Sunday, March 27, 2011

.Far from my mind.

I get it all the time...

"How are the wedding plans coming?"

I answer. "Oh they are good. We just ordered flowers, sent out our invitations, and are plugging away."

It is true. We did order flowers. We are plugging away at the details. But wedding plans are not really on my mind... dare I say it?

I am graduating Business School in May. (One week before the wedding). I have a thousand projects to do. Not little projects, big massive, group presentation projects. They  keep me busy beyond belief.

I am also leaving my job of 6 years. Not for any bad reason but because Roger and I are moving to North Carolina. However, since I am leaving, I have to find someone to replace me. I have to prep the Y for the whole summer to make sure they would be fine if we cannot find anyone. This requires scheduling upon scheduling upon scheduling. It is a lot of work and stress.

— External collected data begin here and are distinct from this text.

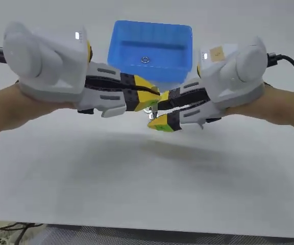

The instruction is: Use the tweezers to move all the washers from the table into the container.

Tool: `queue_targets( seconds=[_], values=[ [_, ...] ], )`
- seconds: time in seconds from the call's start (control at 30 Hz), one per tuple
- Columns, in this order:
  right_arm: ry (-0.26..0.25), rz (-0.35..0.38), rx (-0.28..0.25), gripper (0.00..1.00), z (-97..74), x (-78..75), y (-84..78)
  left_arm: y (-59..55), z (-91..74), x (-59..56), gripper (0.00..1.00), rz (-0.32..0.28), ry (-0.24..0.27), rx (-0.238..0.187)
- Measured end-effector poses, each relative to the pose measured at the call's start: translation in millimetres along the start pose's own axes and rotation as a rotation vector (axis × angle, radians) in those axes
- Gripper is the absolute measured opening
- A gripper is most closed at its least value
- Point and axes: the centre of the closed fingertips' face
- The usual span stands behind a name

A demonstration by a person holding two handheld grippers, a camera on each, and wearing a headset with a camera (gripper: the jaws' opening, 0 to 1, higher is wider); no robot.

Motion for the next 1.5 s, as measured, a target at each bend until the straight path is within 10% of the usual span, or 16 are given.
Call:
queue_targets(
  seconds=[0.63,0.93,1.5],
  values=[
    [-0.008,-0.116,0.049,0.09,-3.1,-2.1,-0.1,1.0,4.3,-4.7,0.09,0.017,0.014,0.039],
    [-0.015,-0.132,0.042,0.09,0.1,-1.3,1.7,0.7,1.0,-11.8,0.24,-0.001,0.01,0.052],
    [-0.052,-0.129,-0.036,0.09,-20.1,3.5,32.0,13.8,-48.0,-3.4,0.76,-0.131,0.162,-0.096]
  ],
)
Point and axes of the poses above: the centre of the closed fingertips' face, and the gripper's own axes: z roughly forward along the fingers, x roughly to its left, y roughly out of its top, and after that the axes turned 4 degrees about y, right-handed
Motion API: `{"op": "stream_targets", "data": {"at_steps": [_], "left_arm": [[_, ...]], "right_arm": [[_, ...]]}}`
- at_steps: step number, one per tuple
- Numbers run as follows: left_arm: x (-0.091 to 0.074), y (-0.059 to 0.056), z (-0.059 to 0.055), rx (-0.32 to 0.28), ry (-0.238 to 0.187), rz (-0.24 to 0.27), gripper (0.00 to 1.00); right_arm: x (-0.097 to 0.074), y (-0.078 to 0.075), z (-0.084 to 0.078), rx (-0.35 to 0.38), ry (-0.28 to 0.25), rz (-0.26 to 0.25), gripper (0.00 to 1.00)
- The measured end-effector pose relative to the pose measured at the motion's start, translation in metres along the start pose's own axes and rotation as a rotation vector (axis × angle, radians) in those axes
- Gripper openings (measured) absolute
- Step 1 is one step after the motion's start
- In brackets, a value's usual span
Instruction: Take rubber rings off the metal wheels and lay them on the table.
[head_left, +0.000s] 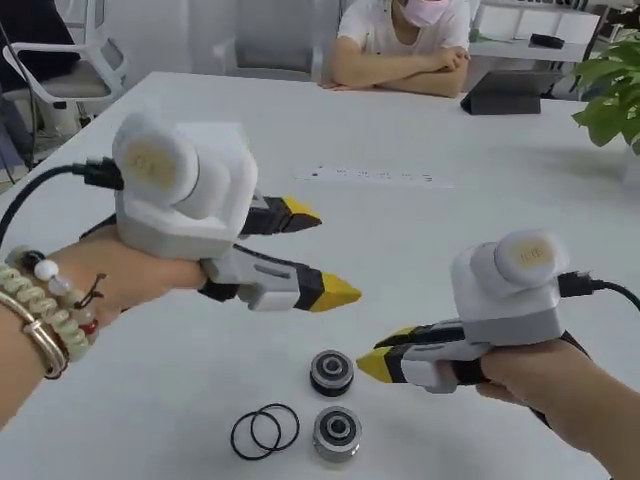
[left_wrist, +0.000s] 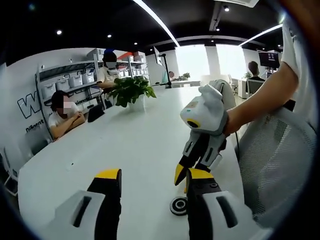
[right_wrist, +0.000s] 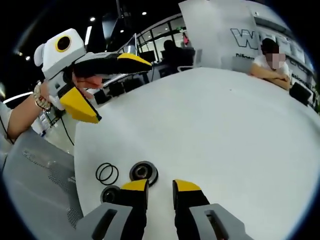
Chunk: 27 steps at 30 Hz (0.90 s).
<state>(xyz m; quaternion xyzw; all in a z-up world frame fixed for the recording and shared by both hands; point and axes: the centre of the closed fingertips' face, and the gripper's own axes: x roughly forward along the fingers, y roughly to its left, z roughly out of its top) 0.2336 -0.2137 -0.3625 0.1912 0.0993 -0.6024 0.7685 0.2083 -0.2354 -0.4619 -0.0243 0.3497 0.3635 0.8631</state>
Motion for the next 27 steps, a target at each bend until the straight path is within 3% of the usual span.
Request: {"op": "stream_targets", "data": {"at_steps": [2, 5, 7, 11, 18, 20, 27], "left_arm": [[0.002, -0.005, -0.009, -0.012, 0.001, -0.005, 0.39], [0.004, -0.016, -0.032, 0.0, 0.042, -0.015, 0.31], [0.006, -0.02, -0.041, -0.016, 0.059, -0.033, 0.28], [0.009, -0.023, -0.045, -0.067, 0.04, -0.043, 0.27], [0.016, -0.032, -0.06, -0.06, 0.075, -0.057, 0.21], [0.019, -0.035, -0.069, -0.008, 0.116, -0.062, 0.18], [0.023, -0.038, -0.076, -0.051, 0.123, -0.073, 0.16]], "right_arm": [[0.001, 0.002, -0.002, -0.017, 0.011, 0.004, 0.17], [0.004, 0.003, -0.007, -0.054, 0.045, 0.008, 0.17], [0.005, 0.006, -0.01, -0.071, 0.057, 0.013, 0.17], [0.007, 0.012, -0.014, -0.099, 0.074, 0.029, 0.17], [0.013, 0.022, -0.014, -0.134, 0.067, 0.061, 0.2], [0.015, 0.023, -0.014, -0.149, 0.068, 0.058, 0.21], [0.018, 0.024, -0.017, -0.169, 0.083, 0.052, 0.21]]}}
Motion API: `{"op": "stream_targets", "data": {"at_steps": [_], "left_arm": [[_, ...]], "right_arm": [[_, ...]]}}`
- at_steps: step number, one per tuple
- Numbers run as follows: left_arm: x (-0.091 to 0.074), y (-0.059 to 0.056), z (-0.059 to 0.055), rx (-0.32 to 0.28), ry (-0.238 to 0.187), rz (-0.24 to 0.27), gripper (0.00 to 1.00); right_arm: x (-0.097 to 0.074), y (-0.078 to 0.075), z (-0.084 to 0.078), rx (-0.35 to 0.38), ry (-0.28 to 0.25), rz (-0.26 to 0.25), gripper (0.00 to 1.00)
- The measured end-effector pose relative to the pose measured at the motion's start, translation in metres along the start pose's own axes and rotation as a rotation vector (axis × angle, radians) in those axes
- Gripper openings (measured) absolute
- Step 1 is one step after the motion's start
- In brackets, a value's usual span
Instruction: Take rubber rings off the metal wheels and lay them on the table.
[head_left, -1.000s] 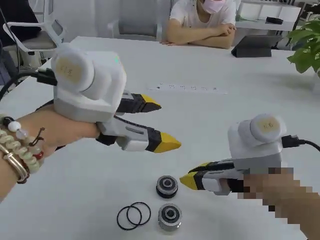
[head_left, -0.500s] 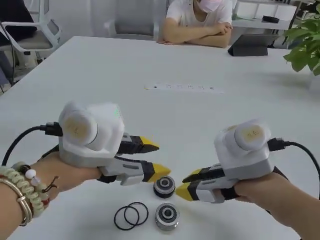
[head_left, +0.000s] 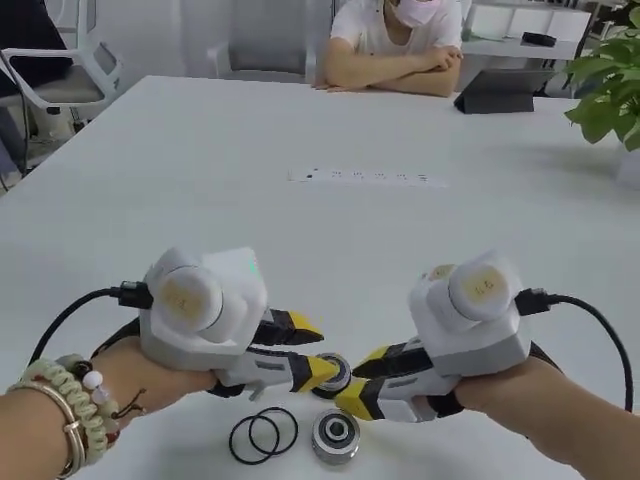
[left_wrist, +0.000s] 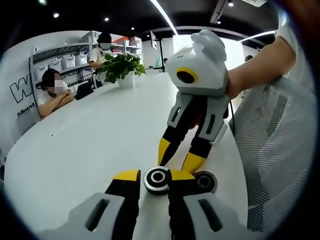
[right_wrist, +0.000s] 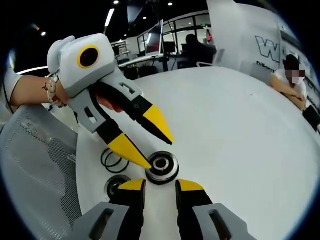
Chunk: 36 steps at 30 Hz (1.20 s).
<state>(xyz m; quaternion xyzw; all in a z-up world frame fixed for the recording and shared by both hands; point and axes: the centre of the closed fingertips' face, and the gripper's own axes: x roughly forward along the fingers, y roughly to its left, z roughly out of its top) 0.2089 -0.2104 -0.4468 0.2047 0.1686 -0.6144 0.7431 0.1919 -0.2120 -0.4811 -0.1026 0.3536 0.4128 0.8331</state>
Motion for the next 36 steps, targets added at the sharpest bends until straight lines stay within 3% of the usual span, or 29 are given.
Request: {"op": "stream_targets", "data": {"at_steps": [4, 12, 18, 20, 21, 22, 28, 30, 32, 36], "left_arm": [[0.003, 0.001, -0.003, -0.043, 0.003, 0.009, 0.14], [0.007, -0.006, -0.012, -0.039, 0.037, -0.014, 0.13], [0.008, -0.004, -0.011, -0.071, 0.031, -0.013, 0.13], [0.008, -0.005, -0.011, -0.069, 0.033, -0.016, 0.07], [0.011, 0.0, -0.006, -0.035, 0.016, 0.009, 0.07], [0.008, -0.004, -0.008, -0.059, 0.034, -0.001, 0.07], [0.007, -0.004, -0.009, -0.065, 0.033, 0.002, 0.07], [0.007, -0.004, -0.01, -0.069, 0.033, 0.001, 0.07], [0.007, -0.004, -0.01, -0.072, 0.032, -0.001, 0.07], [0.008, -0.004, -0.011, -0.076, 0.032, -0.001, 0.07]], "right_arm": [[0.0, -0.001, 0.001, 0.003, -0.006, -0.007, 0.22], [0.0, -0.002, 0.004, 0.009, -0.026, -0.014, 0.23], [0.001, -0.002, 0.007, 0.015, -0.045, -0.015, 0.24], [0.003, -0.001, 0.008, 0.005, -0.044, -0.018, 0.24], [0.003, -0.001, 0.007, -0.006, -0.038, -0.018, 0.23], [0.003, -0.001, 0.006, -0.011, -0.034, -0.02, 0.23], [0.001, -0.002, 0.006, -0.041, -0.029, -0.016, 0.19], [0.0, -0.003, 0.005, -0.087, -0.015, -0.01, 0.18], [-0.001, -0.005, 0.0, -0.116, 0.013, -0.016, 0.1], [-0.002, -0.005, 0.0, -0.101, 0.003, -0.013, 0.06]]}}
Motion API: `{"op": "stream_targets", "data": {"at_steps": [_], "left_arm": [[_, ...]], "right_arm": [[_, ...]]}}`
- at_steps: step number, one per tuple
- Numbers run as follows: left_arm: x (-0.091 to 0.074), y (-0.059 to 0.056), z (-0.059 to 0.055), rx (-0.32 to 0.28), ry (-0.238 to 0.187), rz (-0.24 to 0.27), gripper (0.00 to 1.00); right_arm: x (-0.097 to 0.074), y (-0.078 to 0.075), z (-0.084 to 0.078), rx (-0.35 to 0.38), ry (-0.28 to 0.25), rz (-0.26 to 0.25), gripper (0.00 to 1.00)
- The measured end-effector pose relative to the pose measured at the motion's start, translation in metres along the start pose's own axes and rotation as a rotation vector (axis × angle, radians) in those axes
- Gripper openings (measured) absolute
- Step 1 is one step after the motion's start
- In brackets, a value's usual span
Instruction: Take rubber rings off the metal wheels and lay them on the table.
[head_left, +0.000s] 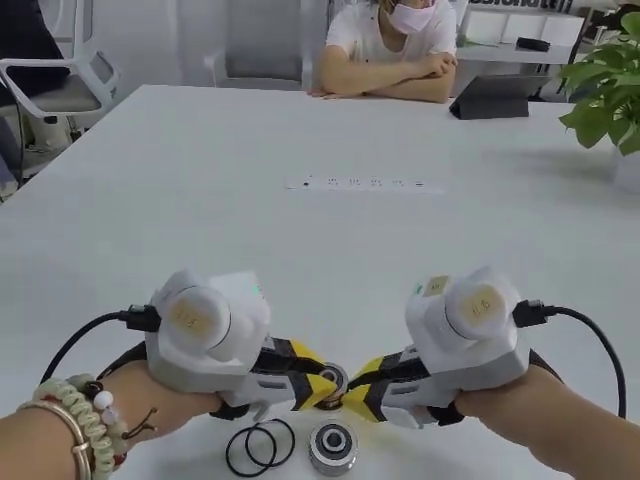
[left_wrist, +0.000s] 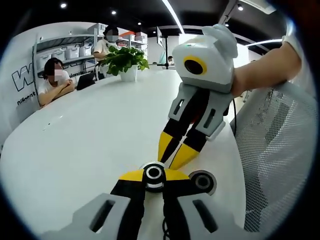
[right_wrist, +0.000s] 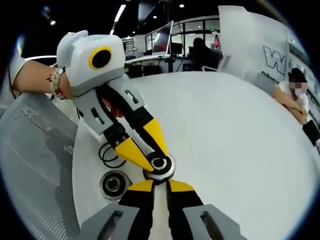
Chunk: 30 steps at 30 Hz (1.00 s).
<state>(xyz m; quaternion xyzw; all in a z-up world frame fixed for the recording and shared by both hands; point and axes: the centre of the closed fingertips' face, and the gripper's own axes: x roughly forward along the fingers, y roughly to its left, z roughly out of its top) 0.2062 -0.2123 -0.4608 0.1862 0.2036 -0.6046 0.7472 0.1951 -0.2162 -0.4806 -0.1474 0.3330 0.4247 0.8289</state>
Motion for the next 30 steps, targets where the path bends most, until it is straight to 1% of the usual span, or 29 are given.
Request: {"op": "stream_targets", "data": {"at_steps": [2, 5, 8, 11, 14, 15, 17, 20, 21, 23, 24, 25, 26, 30], "left_arm": [[0.0, 0.0, 0.0, 0.0, 0.001, 0.003, 0.07], [0.0, 0.0, 0.0, 0.001, 0.001, 0.004, 0.07], [0.0, 0.0, 0.0, 0.002, 0.001, 0.004, 0.07], [0.0, 0.0, 0.0, 0.006, 0.004, 0.006, 0.07], [0.0, 0.0, 0.0, 0.007, 0.006, 0.006, 0.07], [0.0, 0.0, 0.0, 0.009, 0.007, 0.006, 0.07], [0.0, 0.0, 0.0, 0.008, 0.007, 0.007, 0.07], [0.0, 0.0, 0.0, 0.008, 0.007, 0.007, 0.07], [0.0, 0.0, 0.0, 0.009, 0.007, 0.008, 0.07], [0.0, 0.0, 0.0, 0.009, 0.007, 0.008, 0.07], [0.0, 0.0, 0.0, 0.01, 0.006, 0.007, 0.07], [0.001, 0.0, 0.0, 0.01, 0.006, 0.008, 0.07], [0.001, 0.0, 0.0, 0.013, 0.006, 0.009, 0.07], [0.001, 0.0, 0.001, 0.02, 0.01, 0.008, 0.07]], "right_arm": [[0.0, 0.0, 0.0, -0.014, 0.007, -0.006, 0.04], [-0.001, -0.002, 0.0, -0.015, 0.01, -0.013, 0.0], [-0.003, -0.008, 0.0, -0.001, 0.012, -0.04, 0.0], [-0.003, -0.01, 0.0, 0.018, 0.013, -0.05, 0.0], [-0.004, -0.014, 0.001, 0.075, 0.002, -0.065, 0.0], [-0.005, -0.015, 0.002, 0.124, -0.012, -0.066, 0.0], [-0.006, -0.016, 0.004, 0.205, -0.033, -0.056, 0.0], [-0.008, -0.017, 0.009, 0.276, -0.073, -0.047, 0.0], [-0.009, -0.017, 0.01, 0.304, -0.079, -0.041, 0.0], [-0.009, -0.016, 0.008, 0.336, -0.075, -0.039, 0.0], [-0.009, -0.016, 0.01, 0.367, -0.085, -0.034, 0.0], [-0.009, -0.014, 0.013, 0.381, -0.097, -0.02, 0.0], [-0.009, -0.015, 0.011, 0.368, -0.085, -0.03, 0.0], [-0.009, -0.013, 0.012, 0.367, -0.079, -0.032, 0.0]]}}
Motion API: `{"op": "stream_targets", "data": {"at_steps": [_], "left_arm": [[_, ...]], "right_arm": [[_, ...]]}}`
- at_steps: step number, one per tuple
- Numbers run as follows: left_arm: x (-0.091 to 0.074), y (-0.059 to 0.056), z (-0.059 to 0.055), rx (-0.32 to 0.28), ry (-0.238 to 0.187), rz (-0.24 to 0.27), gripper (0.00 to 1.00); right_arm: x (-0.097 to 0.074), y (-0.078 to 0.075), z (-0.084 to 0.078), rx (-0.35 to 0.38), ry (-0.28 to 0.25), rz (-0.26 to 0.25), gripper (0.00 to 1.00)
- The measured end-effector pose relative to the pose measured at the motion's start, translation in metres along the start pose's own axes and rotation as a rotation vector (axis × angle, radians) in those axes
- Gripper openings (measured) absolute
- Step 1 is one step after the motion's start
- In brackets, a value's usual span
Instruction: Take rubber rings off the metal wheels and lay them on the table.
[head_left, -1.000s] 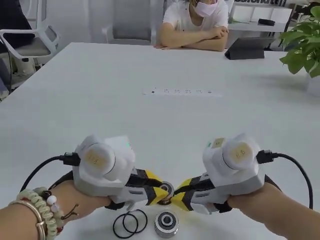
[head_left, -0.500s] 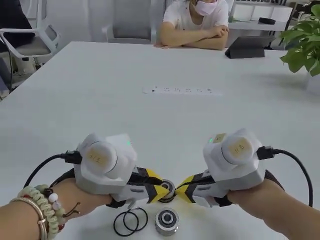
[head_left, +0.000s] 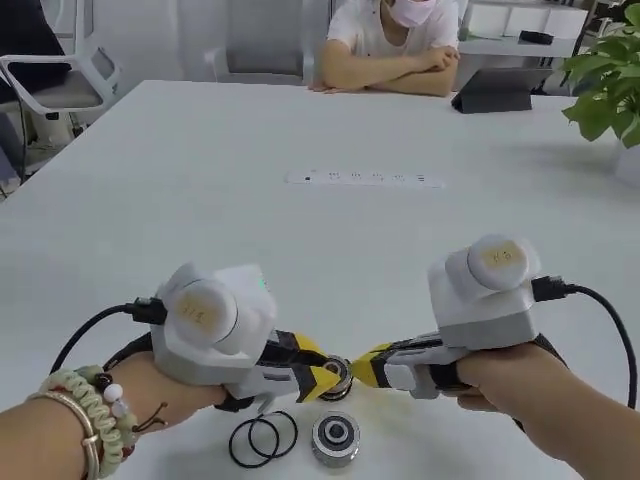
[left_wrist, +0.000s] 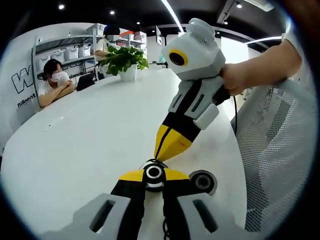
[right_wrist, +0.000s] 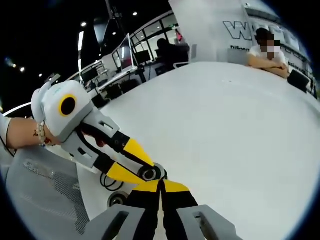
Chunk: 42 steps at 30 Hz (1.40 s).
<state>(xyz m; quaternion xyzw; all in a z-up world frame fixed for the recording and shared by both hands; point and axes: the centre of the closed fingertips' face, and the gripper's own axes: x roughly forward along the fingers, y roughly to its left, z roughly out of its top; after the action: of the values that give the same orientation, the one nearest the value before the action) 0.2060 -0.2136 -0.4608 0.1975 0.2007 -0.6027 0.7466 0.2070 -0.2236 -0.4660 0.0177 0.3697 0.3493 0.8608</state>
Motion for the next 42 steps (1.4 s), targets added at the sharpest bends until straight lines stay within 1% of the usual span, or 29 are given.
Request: {"op": "stream_targets", "data": {"at_steps": [14, 20, 21, 23, 25, 30, 31, 32, 33, 35, 36, 38, 39, 42], "left_arm": [[0.0, 0.0, 0.0, 0.007, 0.001, 0.0, 0.07], [0.001, 0.0, 0.0, 0.003, -0.001, -0.002, 0.07], [0.001, 0.0, 0.0, 0.003, -0.001, -0.002, 0.07], [0.001, 0.0, 0.0, -0.002, -0.002, -0.001, 0.07], [0.001, 0.0, 0.0, -0.004, 0.0, 0.0, 0.07], [0.001, 0.0, 0.001, -0.006, -0.006, 0.003, 0.07], [0.001, 0.0, 0.001, -0.008, -0.01, 0.003, 0.07], [0.001, 0.0, 0.001, -0.009, -0.011, 0.004, 0.07], [0.001, 0.0, 0.001, -0.01, -0.012, 0.004, 0.07], [0.001, 0.0, 0.001, -0.009, -0.012, 0.004, 0.07], [0.001, 0.0, 0.001, -0.009, -0.012, 0.003, 0.07], [0.001, 0.0, 0.001, -0.017, -0.013, 0.005, 0.07], [0.001, 0.0, 0.001, -0.024, -0.012, 0.007, 0.07], [0.001, 0.0, 0.001, -0.017, -0.011, 0.003, 0.07]], "right_arm": [[-0.001, 0.008, 0.003, -0.004, 0.002, 0.021, 0.0], [-0.001, 0.016, 0.008, -0.013, -0.015, 0.053, 0.0], [0.0, 0.017, 0.008, -0.014, -0.013, 0.052, 0.0], [0.002, 0.013, 0.005, -0.043, 0.004, 0.023, 0.0], [0.002, 0.013, 0.005, -0.017, -0.001, 0.031, 0.0], [0.0, 0.014, 0.007, -0.015, -0.011, 0.043, 0.0], [0.0, 0.015, 0.009, -0.001, -0.025, 0.058, 0.0], [0.0, 0.018, 0.011, 0.031, -0.04, 0.081, 0.0], [-0.001, 0.017, 0.013, 0.055, -0.052, 0.081, 0.0], [-0.005, 0.016, 0.019, 0.058, -0.075, 0.079, 0.0], [-0.006, 0.014, 0.02, 0.06, -0.076, 0.071, 0.0], [-0.005, 0.011, 0.016, 0.045, -0.059, 0.046, 0.0], [-0.004, 0.011, 0.015, 0.043, -0.052, 0.047, 0.0], [-0.004, 0.011, 0.014, 0.045, -0.05, 0.045, 0.0]]}}
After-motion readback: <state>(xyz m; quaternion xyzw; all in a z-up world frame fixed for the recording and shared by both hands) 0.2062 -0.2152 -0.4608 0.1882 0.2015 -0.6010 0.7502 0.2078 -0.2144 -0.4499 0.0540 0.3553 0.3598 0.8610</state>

Since we are moving, we are also dealing with all of "that" stuff. You know, finding an apartment, applying, moving down their, expenses, and of course, getting a job in North Carolina in Accounting. This is the kind of stress that I enjoy but at the same time it is still stress.

Then there are some very personal issues going on in my family. These things I am not at liberty to talk about but they have shaken me and my other loved ones. These problems are the type of problems that I lose sleep over, almost every night. These are the problems that can instantly make me throw up because I am so worried. These are the problems that haunt me as I enter into the marriage covenant with Roger. These problems are the stress that I never wanted to deal with but have been forced to face them.

As you can see, wedding plans are far from my mind. Sometimes, I just want to crawl into a hole and stay there until the world is safe again. I want to forget wedding plans, jobs, moving, and personal problems. I mean don't we all?

I'll keep pushing forward, looking to Him for help, strength, and guidance. After all, once this chapter closes in my life, I am going to miss it? Right?